Print each entry in full, word for word, with no pictures in the result.

RECORDS SHOWN below:

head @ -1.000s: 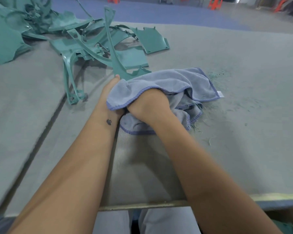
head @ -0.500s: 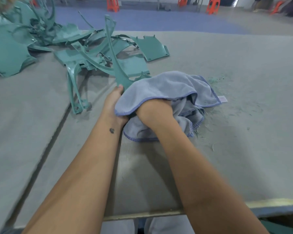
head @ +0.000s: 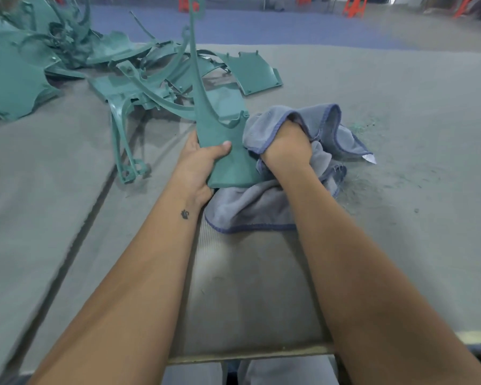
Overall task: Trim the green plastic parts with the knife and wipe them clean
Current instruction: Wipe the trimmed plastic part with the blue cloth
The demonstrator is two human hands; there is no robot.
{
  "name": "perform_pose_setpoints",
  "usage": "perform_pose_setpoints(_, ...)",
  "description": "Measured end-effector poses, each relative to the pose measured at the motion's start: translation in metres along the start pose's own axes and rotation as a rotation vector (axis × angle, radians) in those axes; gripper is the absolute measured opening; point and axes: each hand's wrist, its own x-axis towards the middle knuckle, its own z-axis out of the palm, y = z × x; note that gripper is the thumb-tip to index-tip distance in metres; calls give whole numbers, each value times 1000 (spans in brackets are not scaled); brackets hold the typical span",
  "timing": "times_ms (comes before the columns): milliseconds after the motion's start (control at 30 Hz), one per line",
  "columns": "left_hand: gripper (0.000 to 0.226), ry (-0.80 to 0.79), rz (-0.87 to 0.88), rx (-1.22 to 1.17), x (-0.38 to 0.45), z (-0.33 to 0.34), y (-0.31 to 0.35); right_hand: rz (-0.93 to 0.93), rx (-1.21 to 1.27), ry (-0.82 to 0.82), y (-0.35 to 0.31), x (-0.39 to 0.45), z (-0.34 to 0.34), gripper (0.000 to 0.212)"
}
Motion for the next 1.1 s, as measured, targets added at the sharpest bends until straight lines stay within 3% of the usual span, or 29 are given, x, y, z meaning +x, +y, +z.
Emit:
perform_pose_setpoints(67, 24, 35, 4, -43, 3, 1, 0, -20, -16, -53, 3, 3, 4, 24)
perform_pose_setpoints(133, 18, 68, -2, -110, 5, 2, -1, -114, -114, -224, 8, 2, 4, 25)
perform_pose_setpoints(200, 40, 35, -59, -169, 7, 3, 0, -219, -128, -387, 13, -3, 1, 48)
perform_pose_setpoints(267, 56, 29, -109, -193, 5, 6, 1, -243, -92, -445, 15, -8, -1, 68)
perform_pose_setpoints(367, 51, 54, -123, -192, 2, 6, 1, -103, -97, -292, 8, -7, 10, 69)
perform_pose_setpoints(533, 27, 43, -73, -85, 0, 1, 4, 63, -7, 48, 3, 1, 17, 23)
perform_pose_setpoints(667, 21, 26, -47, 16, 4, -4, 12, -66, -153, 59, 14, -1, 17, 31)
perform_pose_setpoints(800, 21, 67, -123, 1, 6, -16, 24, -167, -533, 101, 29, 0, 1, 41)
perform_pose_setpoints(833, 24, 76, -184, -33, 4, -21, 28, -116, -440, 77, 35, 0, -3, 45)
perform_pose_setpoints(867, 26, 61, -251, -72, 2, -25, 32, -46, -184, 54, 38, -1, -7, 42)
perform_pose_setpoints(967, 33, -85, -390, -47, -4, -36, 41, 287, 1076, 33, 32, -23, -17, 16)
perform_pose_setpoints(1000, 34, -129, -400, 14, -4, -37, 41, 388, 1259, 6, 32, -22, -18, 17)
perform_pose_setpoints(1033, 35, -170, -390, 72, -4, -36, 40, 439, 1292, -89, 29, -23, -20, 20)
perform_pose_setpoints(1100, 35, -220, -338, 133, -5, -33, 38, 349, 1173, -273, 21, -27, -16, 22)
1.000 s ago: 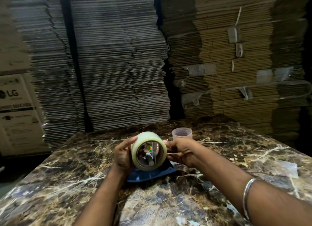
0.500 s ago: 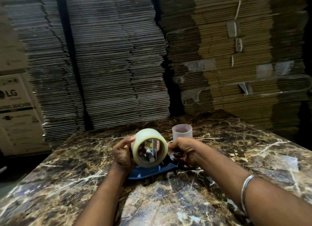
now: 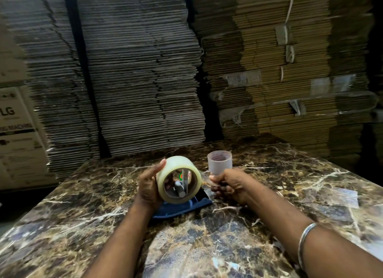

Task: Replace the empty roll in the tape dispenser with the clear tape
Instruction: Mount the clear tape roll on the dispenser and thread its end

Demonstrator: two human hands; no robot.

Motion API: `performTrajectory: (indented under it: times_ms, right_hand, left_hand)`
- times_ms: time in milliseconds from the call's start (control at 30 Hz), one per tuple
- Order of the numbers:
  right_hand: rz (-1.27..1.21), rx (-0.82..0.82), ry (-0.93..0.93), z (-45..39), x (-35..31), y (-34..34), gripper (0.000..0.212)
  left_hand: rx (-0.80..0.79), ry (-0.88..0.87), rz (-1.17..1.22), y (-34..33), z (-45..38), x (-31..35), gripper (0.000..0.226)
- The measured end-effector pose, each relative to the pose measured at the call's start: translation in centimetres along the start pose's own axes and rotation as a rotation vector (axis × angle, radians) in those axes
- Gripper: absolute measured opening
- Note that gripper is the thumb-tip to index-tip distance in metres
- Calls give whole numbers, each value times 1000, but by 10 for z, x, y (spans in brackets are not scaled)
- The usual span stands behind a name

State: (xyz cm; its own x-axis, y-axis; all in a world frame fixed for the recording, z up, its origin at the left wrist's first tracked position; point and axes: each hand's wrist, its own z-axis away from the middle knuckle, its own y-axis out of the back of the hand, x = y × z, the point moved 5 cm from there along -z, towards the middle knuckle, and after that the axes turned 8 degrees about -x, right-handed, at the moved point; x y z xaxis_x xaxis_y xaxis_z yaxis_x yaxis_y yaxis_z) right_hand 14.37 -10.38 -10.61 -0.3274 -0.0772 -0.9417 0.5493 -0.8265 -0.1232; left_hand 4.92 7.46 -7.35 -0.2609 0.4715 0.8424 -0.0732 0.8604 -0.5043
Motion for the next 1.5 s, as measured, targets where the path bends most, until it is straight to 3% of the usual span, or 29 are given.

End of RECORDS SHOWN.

ANSWER FOR THIS EXERCISE:
head @ -1.000s: 
head @ -0.500s: 
head @ +0.000s: 
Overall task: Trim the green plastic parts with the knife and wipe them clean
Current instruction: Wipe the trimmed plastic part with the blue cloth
The demonstrator is two human hands; there is no robot.
{
  "name": "perform_pose_setpoints",
  "usage": "perform_pose_setpoints(_, ...)",
  "description": "Measured end-effector poses, each relative to the pose measured at the motion's start: translation in metres along the start pose's own axes and rotation as a rotation vector (axis × angle, radians) in those axes; gripper is the absolute measured opening; point and axes: each hand's wrist, its own x-axis towards the middle knuckle, its own z-axis out of the palm, y = z × x; note that gripper is the thumb-tip to index-tip distance in metres; calls give whole numbers, each value times 1000 (spans in brackets are not scaled); brackets hold the typical span",
  "timing": "times_ms (comes before the columns): milliseconds after the motion's start (control at 30 Hz), one per line",
  "columns": "left_hand: gripper (0.000 to 0.226), ry (-0.80 to 0.79), rz (-0.87 to 0.88), rx (-1.22 to 1.17), x (-0.38 to 0.45), z (-0.33 to 0.34), y (-0.31 to 0.35); right_hand: rz (-0.93 to 0.93), rx (-1.21 to 1.27), ry (-0.82 to 0.82), y (-0.35 to 0.31), x (-0.39 to 0.45), z (-0.34 to 0.34), gripper (0.000 to 0.212)"
}
Motion for the next 1.1 s, as measured, targets added at the sharpest bends until straight lines stay within 3% of the usual span, or 29 are given, x, y, z meaning +x, +y, +z.
Emit:
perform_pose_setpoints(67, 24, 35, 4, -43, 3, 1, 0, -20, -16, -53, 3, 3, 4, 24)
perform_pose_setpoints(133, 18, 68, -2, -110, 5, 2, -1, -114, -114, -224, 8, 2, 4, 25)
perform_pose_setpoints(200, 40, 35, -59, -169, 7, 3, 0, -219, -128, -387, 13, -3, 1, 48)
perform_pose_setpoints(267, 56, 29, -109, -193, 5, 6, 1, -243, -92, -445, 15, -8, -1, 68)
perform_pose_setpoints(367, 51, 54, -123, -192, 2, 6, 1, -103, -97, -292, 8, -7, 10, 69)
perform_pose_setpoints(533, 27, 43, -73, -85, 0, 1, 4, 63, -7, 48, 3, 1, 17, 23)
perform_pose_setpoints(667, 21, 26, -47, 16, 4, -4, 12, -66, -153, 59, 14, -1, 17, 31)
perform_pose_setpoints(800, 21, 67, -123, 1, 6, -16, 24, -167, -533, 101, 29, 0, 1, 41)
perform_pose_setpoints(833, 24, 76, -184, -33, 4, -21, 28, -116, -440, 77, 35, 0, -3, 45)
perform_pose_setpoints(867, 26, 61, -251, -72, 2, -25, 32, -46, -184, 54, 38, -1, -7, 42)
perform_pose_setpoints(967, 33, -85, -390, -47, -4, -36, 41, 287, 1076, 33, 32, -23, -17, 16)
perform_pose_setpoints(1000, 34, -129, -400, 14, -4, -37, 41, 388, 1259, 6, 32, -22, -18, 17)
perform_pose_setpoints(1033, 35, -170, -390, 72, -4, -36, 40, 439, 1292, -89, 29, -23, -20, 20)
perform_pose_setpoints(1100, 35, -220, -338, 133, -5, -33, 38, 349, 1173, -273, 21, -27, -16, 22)
1.000 s ago: 
0.500 s ago: 
now: 

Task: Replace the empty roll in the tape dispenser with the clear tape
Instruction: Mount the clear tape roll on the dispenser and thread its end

Demonstrator: two human hands; no robot.

Motion API: `performTrajectory: (indented under it: times_ms, right_hand, left_hand)`
- times_ms: time in milliseconds from the call's start (control at 30 Hz), one per tuple
- Order of the numbers:
  right_hand: rz (-1.27..1.21), rx (-0.82..0.82), ry (-0.93..0.93), z (-45..39), x (-35..31), y (-34..34), gripper (0.000..0.212)
  left_hand: rx (-0.80..0.79), ry (-0.88..0.87), rz (-1.17..1.22), y (-34..33), z (-45..38), x (-31..35), gripper (0.000..0.226)
- The measured end-effector pose, each relative to the pose measured at the call's start: translation in centimetres along the start pose's own axes and rotation as a rotation vector (axis × angle, radians) in those axes
- Gripper: absolute measured opening
- Note that gripper is the thumb-tip to index-tip distance in metres
- Calls give whole numbers, each value times 1000, but by 10 for z, x, y (spans in brackets are not scaled)
- The usual span stands behind a name

State: (xyz cm; its own x-axis, y-axis; all in a world frame fixed for the recording, z up, its origin at the left wrist's first tracked position; point and axes: each hand's wrist, its own z-axis away from the middle knuckle, its own y-axis out of the back of the hand, x = y × z, the point moved 5 cm from there along -z, towards the middle knuckle, and after that the axes turned 8 degrees about -x, right-handed, at the moved point; x y z xaxis_x xaxis_y xaxis_z yaxis_x yaxis_y yaxis_z) right_hand 14.37 -10.38 -10.61 -0.3274 -0.0772 -0.9417 0.5493 -0.8265 -0.1232; left_hand 4.92 7.46 -7.35 -0.2609 0.4715 0.8424 -0.0732 0.8604 -0.5043
Motion for the next 1.5 s, as measured, targets where the path bends most, until it is straight to 3% of the usual span, or 29 are given.

This answer requires no further additions.